Isabel Hardman Isabel Hardman

Detail vs emotion in the Scottish independence debate

The Scottish government will unveil its case for independence at 10am today. Already the Treasury is warning that voting ‘yes’ next autumn would cost the average basic rate tax payer an additional £1,000 in tax increases. Danny Alexander is also trying to undermine the SNP’s claim that fiscal problems initially experienced by a newly independent Scotland would be overcome through increased growth. In a letter to Alex Salmond, Alexander writes:

‘I was surprised to hear that the very next day the Scottish government proposed cuts to tax rates in the event of independence. Your Finance Secretary explained that an independent Scotland’s fiscal problems would be fixed through additional growth. Treasury officials calculate that, all else equal, an independent Scotland would need to grow at almost 2% more than the UK for the next 50 years to get back to the IFS’s projection for the UK’s debt position. No European country has managed the required average growth rate over the last 50 years.’
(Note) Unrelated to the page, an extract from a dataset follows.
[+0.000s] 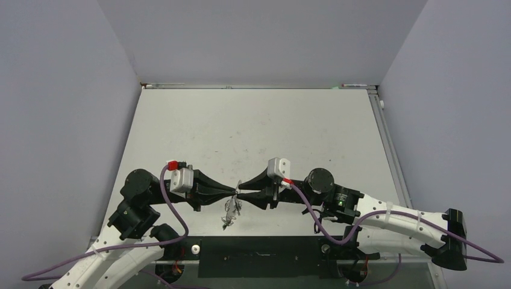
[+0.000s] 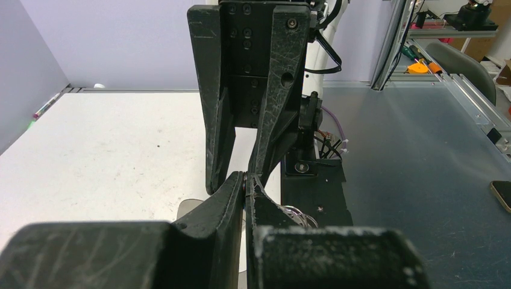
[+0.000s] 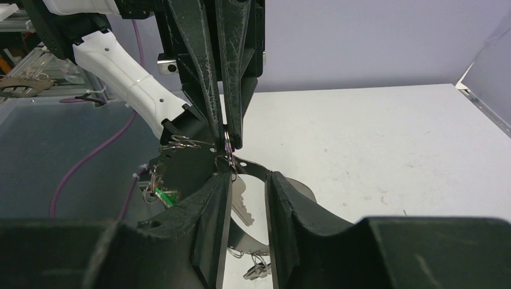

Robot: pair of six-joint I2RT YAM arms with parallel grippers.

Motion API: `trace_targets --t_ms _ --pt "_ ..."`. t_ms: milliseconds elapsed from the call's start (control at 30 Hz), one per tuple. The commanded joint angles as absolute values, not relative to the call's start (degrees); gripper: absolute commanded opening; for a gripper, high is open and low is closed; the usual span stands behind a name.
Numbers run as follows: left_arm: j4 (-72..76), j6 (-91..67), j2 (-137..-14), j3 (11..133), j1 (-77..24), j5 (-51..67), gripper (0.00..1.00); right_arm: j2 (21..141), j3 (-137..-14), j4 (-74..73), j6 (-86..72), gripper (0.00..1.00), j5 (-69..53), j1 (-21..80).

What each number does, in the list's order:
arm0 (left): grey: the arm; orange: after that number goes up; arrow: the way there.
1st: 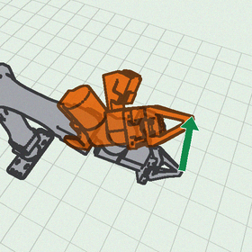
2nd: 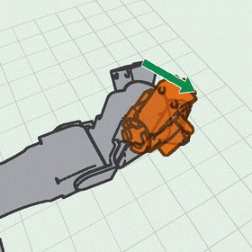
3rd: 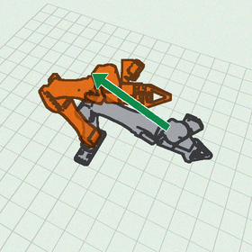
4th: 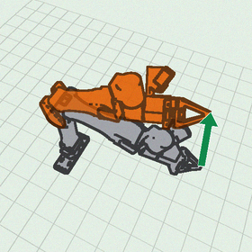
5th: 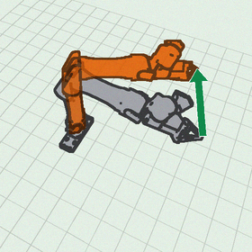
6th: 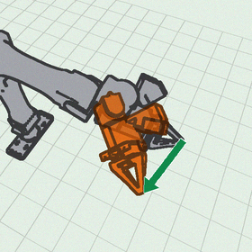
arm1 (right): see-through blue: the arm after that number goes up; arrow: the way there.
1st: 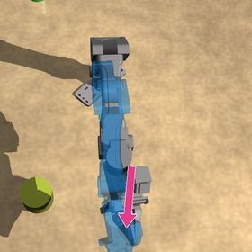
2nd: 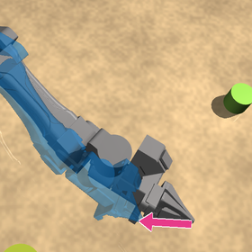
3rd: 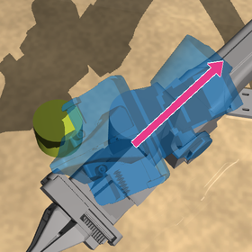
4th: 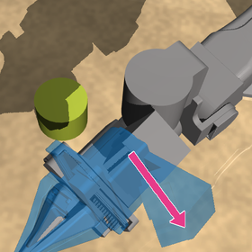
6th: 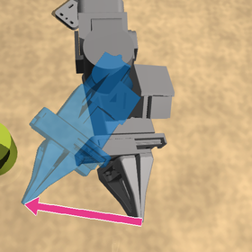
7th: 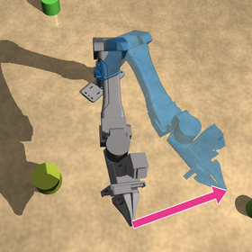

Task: Put the keys on the keyring

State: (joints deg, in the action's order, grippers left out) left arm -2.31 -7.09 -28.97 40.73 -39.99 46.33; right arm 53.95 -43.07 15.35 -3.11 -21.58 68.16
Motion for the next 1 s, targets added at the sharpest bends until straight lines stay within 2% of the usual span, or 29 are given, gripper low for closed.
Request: trace_targets --t_ms 0,533,967 --pt "2.1 -7.3 -28.3 41.2 -39.6 46.6 0.0 54.5 -44.9 18.7 -4.3 0.27 -23.5 67.8" --pt "1.6 -6.9 -28.1 41.2 -39.6 46.3 0.0 53.4 -44.9 20.5 -5.7 0.26 -25.6 67.8" --pt "1.2 -6.6 -28.1 41.3 -39.5 46.0 0.0 54.3 -44.4 22.6 -7.1 0.18 -27.0 67.9"
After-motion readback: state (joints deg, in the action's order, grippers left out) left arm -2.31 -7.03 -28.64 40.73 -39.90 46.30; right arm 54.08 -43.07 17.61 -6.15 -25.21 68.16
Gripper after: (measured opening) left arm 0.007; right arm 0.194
Today’s independence paper is supposed to set out the rational, rather than emotional, arguments for independence. But how much of the winning argument will be an emotional one? In an interview with Total Politics, new Scottish Secretary Alistair Carmichael has placed some emphasis on the importance of an emotional narrative from the Better Together campaign, telling the magazine that as a young Scot ‘I did have a lot of the emotional pull that nationalists rely on’, adding that there is ‘an emotional case’: ‘a narrative about being Scottish and British which is… compelling… you saw that last year at the Olympic Games with Scottish athletes like Katherine Grainger, Chris Hoy and Andy Murray going in as part of a British team and winning gold meals’. Carmichael clearly thinks it needs more vigour – and he’s not alone: our leading article this week reveals that some of David Cameron’s closest advisers believe Scotland will vote to go independent. Today’s response from the Better Together campaign will focus on the details on which the SNP could trip up, having promised that this white paper will answer all questions about independence. But it looks as though there will be an emotional shift in the campaign as a whole in the next few months.